━━━ Dataset content ━━━

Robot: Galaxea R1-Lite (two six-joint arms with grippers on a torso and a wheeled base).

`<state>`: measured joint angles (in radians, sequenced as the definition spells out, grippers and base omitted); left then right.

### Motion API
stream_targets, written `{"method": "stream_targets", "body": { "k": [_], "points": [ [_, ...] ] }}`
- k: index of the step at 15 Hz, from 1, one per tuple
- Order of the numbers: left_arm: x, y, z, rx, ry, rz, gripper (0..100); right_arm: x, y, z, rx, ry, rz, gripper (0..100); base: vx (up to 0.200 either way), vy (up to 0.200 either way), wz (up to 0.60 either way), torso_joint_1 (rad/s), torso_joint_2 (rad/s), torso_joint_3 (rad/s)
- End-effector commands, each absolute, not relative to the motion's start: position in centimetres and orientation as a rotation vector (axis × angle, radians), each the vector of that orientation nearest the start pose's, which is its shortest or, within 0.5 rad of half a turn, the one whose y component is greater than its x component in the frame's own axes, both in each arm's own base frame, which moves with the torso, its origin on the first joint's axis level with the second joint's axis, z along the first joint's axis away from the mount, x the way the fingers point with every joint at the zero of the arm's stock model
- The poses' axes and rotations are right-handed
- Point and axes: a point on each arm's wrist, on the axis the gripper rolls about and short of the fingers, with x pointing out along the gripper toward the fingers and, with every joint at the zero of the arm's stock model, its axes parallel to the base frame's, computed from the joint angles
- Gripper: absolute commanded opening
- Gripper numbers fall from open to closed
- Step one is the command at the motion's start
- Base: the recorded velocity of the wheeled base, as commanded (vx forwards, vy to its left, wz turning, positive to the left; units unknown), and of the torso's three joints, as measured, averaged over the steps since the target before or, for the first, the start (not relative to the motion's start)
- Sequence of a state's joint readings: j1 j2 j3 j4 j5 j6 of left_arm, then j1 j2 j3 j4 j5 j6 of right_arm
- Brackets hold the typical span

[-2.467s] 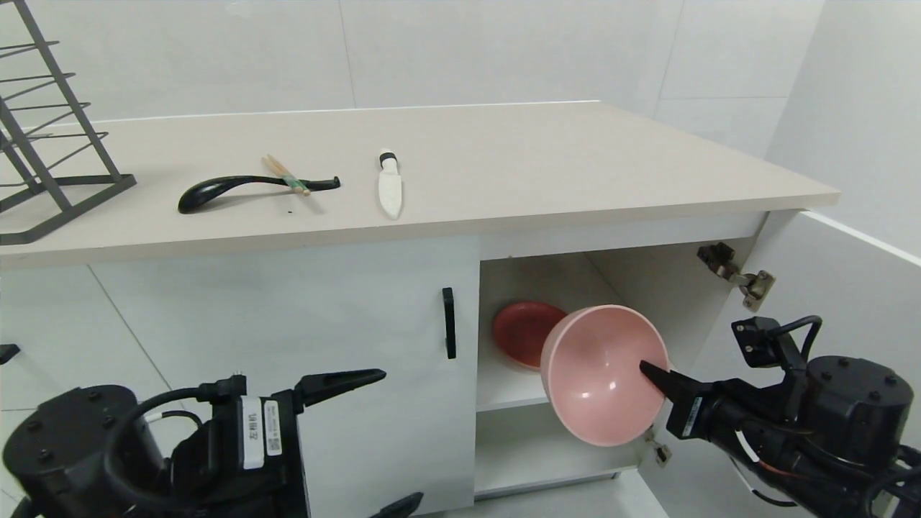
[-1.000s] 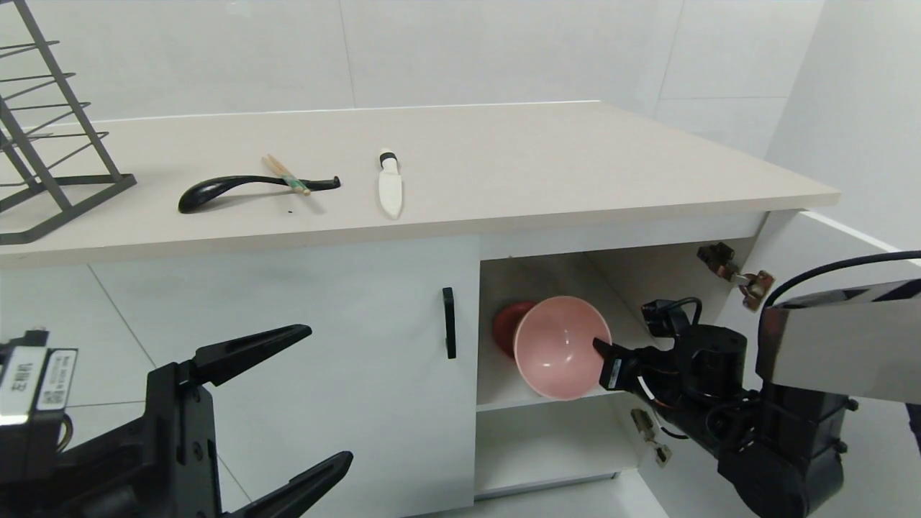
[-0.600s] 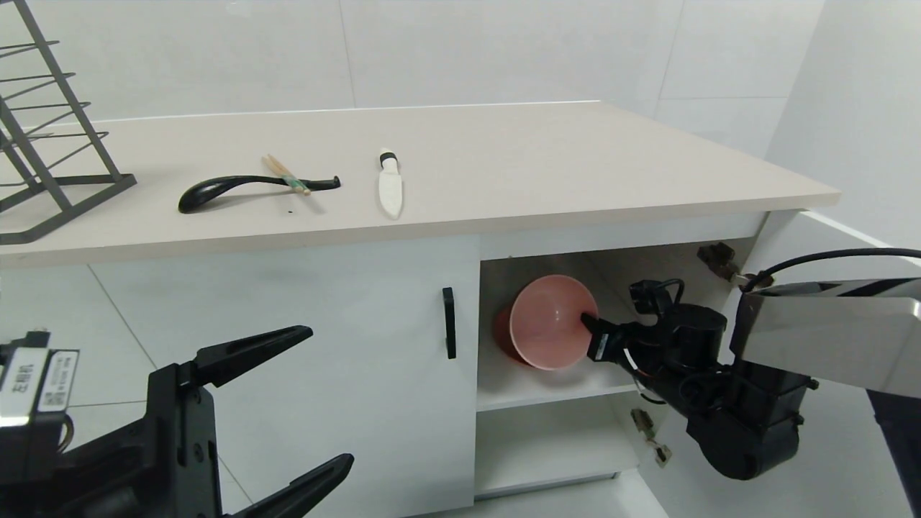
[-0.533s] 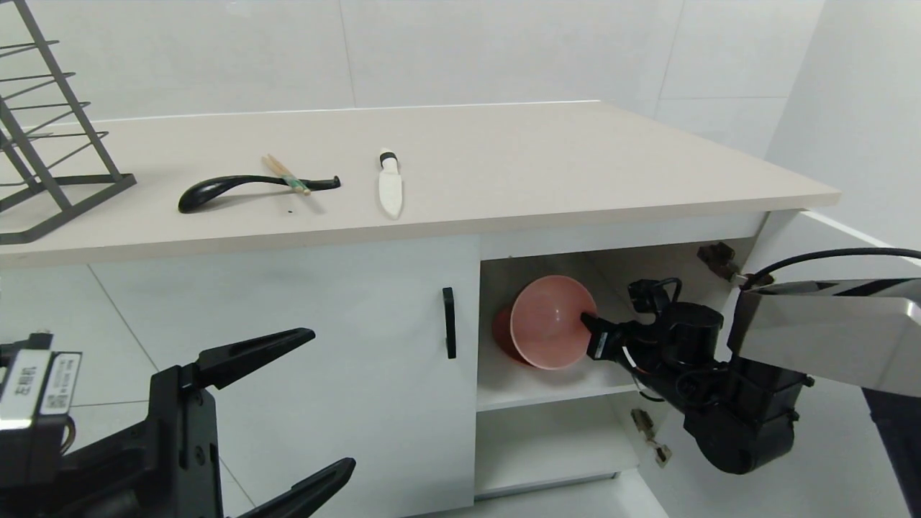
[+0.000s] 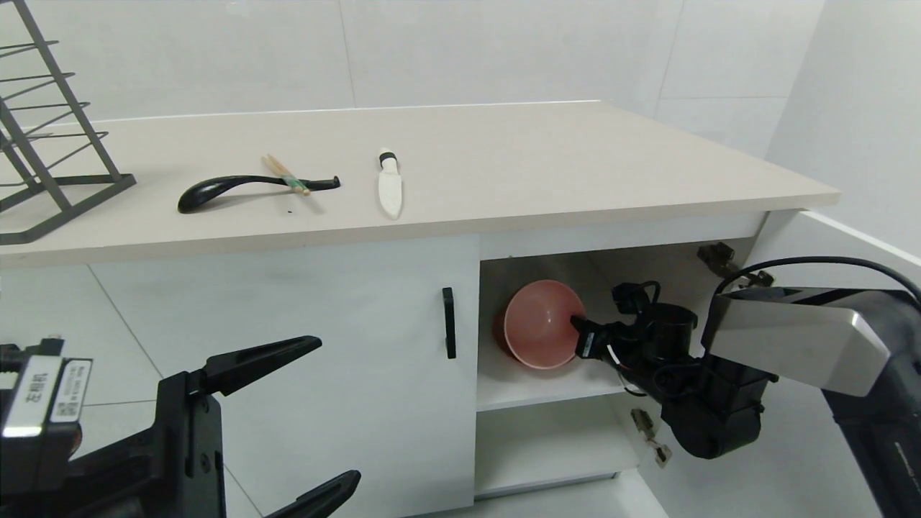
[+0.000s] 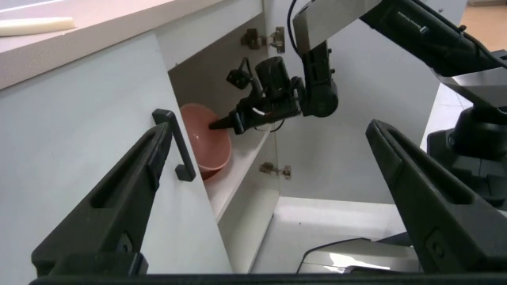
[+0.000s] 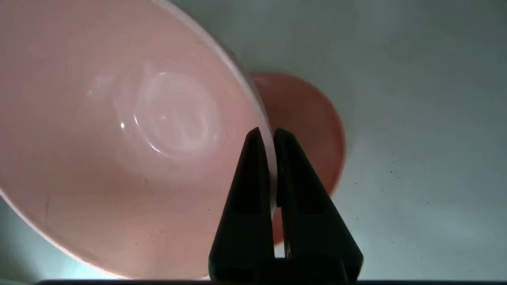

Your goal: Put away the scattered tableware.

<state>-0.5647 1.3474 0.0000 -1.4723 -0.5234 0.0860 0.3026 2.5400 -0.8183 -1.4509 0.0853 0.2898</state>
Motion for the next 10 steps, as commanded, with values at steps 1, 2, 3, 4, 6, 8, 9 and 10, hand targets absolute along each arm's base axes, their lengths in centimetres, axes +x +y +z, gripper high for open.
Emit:
{"method": "stream_targets", "body": {
  "k": [1, 2, 3, 4, 6, 8, 9, 10],
  "points": [
    [11.66, -8.72, 15.07, 0.075, -0.174, -1.080, 100, 38.19, 11.98, -4.97, 0.254, 0.334, 0.337, 0, 0.000, 0.000, 0.00, 0.000, 0.00, 0.000],
    [11.68, -8.73, 15.05, 0.075, -0.172, -1.080, 100, 38.36, 12.03, -4.92, 0.255, 0.329, 0.338, 0, 0.000, 0.000, 0.00, 0.000, 0.00, 0.000],
    [11.68, -8.73, 15.05, 0.075, -0.172, -1.080, 100, 38.43, 12.04, -4.99, 0.254, 0.334, 0.336, 0, 0.000, 0.000, 0.00, 0.000, 0.00, 0.000],
    [11.68, -8.73, 15.05, 0.075, -0.172, -1.080, 100, 38.41, 11.97, -5.11, 0.253, 0.345, 0.331, 0, 0.000, 0.000, 0.00, 0.000, 0.00, 0.000],
    [11.70, -8.71, 15.04, 0.075, -0.171, -1.079, 100, 38.42, 11.89, -5.33, 0.250, 0.358, 0.321, 0, 0.000, 0.000, 0.00, 0.000, 0.00, 0.000],
    [11.68, -8.73, 15.04, 0.075, -0.171, -1.080, 100, 38.41, 11.89, -5.35, 0.250, 0.359, 0.318, 0, 0.000, 0.000, 0.00, 0.000, 0.00, 0.000],
    [11.70, -8.71, 15.04, 0.075, -0.171, -1.079, 100, 38.45, 11.77, -5.35, 0.250, 0.358, 0.313, 0, 0.000, 0.000, 0.00, 0.000, 0.00, 0.000],
    [11.70, -8.71, 15.04, 0.075, -0.171, -1.079, 100, 38.50, 11.59, -5.41, 0.251, 0.359, 0.308, 0, 0.000, 0.000, 0.00, 0.000, 0.00, 0.000]
  ]
}}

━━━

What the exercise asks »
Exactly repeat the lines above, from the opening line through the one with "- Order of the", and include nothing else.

Answer to this problem »
Robot: Galaxea R1-Lite (two six-joint arms with grippers on a torso and a wheeled base).

`<state>`: measured joint angles (in radians, sequenced as the definition spells out, grippers and base omitted); left then right.

### Motion API
stream_targets, written `{"method": "stream_targets", "body": { "k": [_], "points": [ [_, ...] ] }}`
- k: index of the step at 15 Hz, from 1, one per tuple
- Order of the numbers: left_arm: x, y, z, rx, ry, rz, gripper (0..100); right_arm: x, y, z, rx, ry, rz, gripper (0..100); base: vx (up to 0.200 either way), vy (up to 0.200 either way), wz (up to 0.60 either way), torso_joint_1 (rad/s), torso_joint_2 (rad/s), torso_joint_3 (rad/s)

The complete answer has been presented.